■ PROBLEM STATEMENT: Reproduce the line with "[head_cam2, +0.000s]" and everything after it in the listing below, exactly, both ends included. No pictures.

■ STORED DATA:
========================================================================

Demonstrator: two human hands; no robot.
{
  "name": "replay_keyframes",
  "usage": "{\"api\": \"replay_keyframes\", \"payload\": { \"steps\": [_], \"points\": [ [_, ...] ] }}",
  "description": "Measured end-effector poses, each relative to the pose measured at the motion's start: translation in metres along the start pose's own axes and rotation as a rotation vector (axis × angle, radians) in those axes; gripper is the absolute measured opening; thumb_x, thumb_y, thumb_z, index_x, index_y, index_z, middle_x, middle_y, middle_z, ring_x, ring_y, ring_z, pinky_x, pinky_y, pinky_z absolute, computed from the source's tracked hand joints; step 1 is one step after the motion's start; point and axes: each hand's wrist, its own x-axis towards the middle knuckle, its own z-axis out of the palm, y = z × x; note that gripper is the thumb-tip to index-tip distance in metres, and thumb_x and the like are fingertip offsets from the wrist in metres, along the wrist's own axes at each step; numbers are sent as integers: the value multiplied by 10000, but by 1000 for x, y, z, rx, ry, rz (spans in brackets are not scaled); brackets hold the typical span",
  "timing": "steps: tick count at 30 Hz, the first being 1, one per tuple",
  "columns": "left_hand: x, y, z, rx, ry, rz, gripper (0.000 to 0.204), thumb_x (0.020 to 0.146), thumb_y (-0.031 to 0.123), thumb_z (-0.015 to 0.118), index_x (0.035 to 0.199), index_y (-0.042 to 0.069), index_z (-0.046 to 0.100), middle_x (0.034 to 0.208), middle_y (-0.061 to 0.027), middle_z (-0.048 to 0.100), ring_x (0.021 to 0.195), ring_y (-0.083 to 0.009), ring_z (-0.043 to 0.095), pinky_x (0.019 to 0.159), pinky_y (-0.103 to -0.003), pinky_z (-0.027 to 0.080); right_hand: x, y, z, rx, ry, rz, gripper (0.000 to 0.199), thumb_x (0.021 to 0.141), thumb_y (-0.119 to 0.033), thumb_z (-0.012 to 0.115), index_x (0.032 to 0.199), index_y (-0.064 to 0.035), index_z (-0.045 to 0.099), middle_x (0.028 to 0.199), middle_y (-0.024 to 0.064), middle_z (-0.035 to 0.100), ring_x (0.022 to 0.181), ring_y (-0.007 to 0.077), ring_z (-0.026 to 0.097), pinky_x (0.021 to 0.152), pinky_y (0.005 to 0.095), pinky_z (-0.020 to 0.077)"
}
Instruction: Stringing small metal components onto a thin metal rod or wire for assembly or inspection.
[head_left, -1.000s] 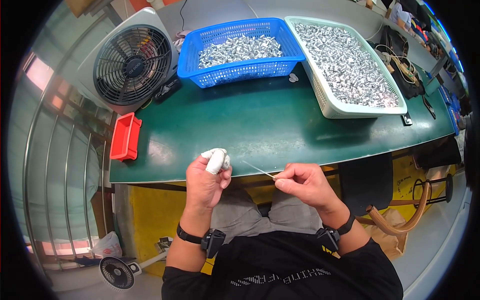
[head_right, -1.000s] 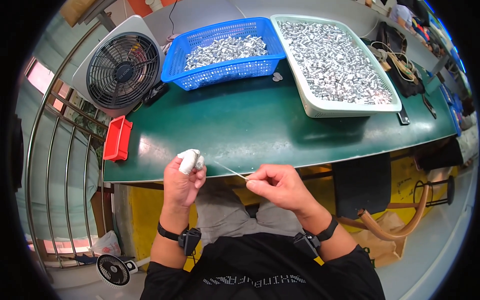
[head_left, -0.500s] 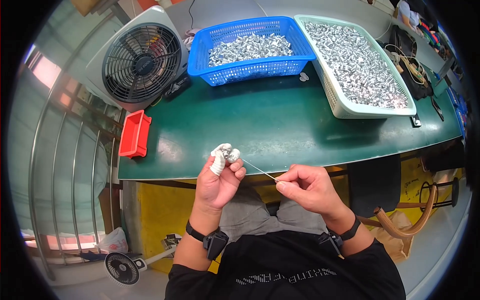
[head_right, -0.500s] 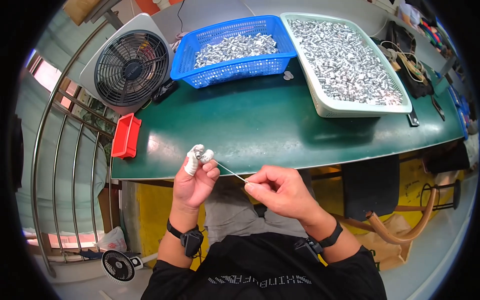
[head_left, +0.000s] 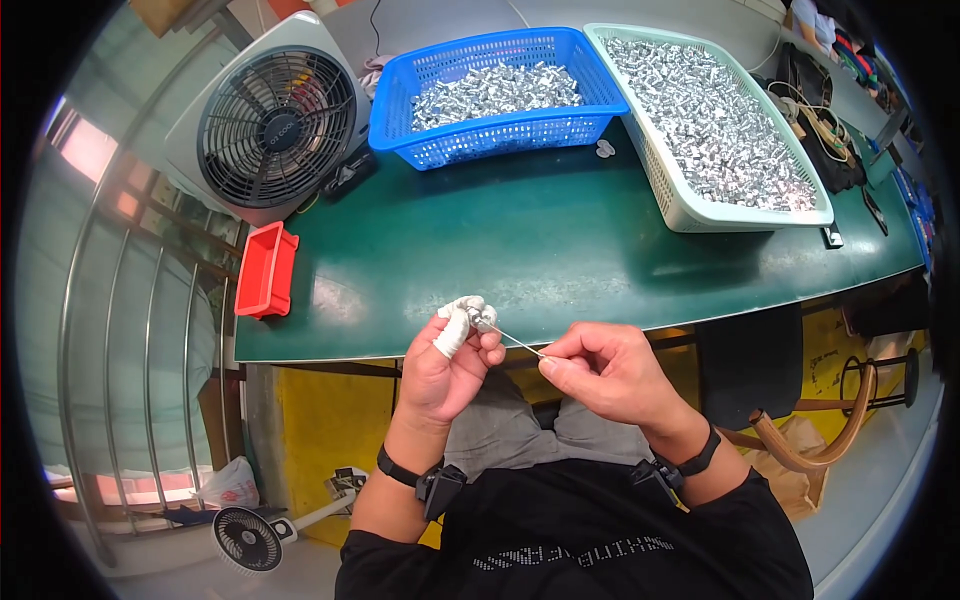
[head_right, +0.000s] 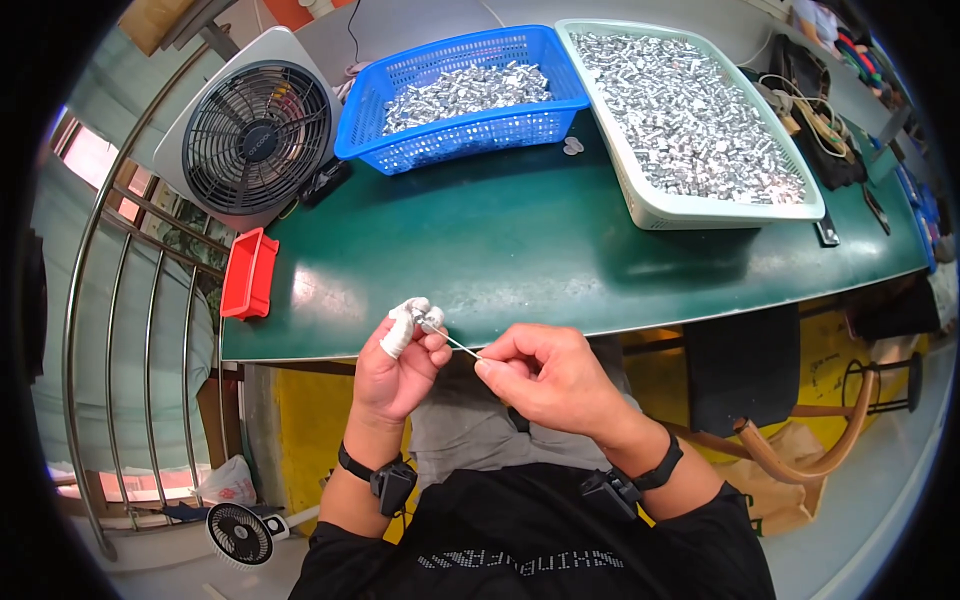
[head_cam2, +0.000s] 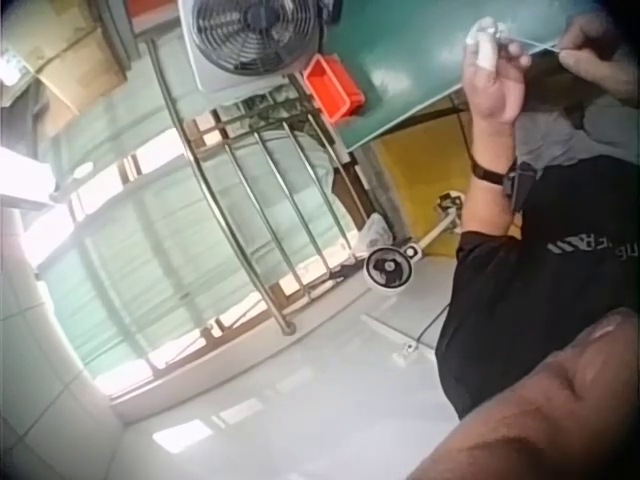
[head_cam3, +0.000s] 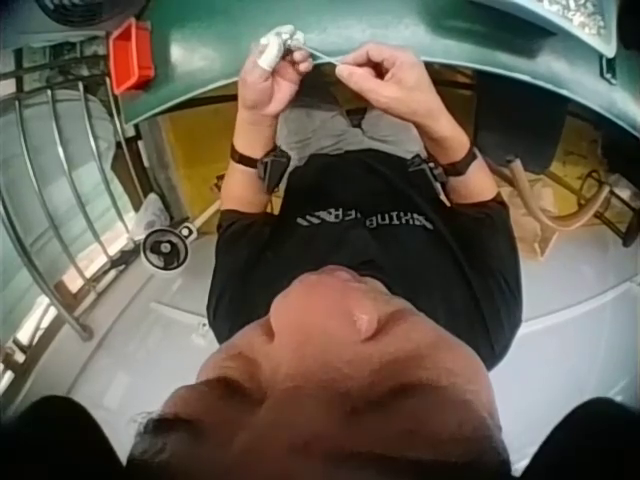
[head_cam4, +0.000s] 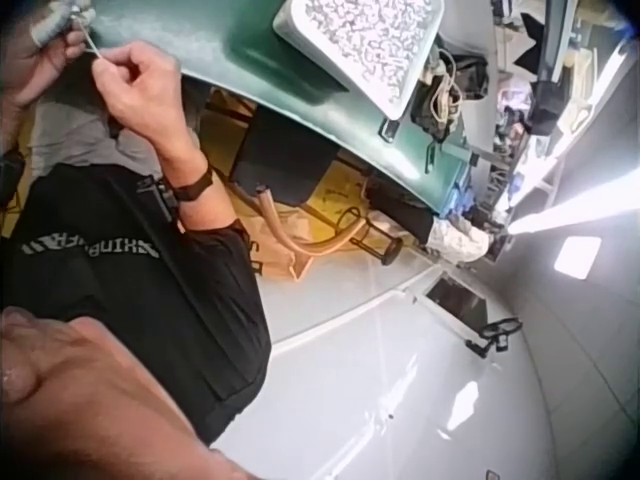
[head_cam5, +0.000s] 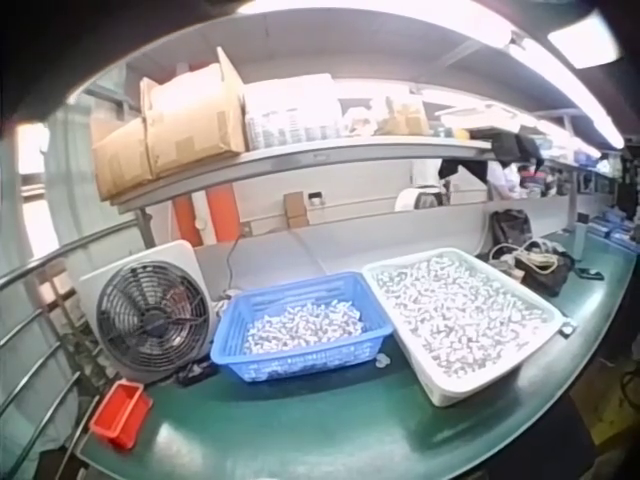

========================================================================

■ SOLUTION TO THIS PROBLEM:
[head_cam2, +0.000s] 
[head_cam3, +0.000s] 
[head_cam4, +0.000s] 
[head_cam5, +0.000s] 

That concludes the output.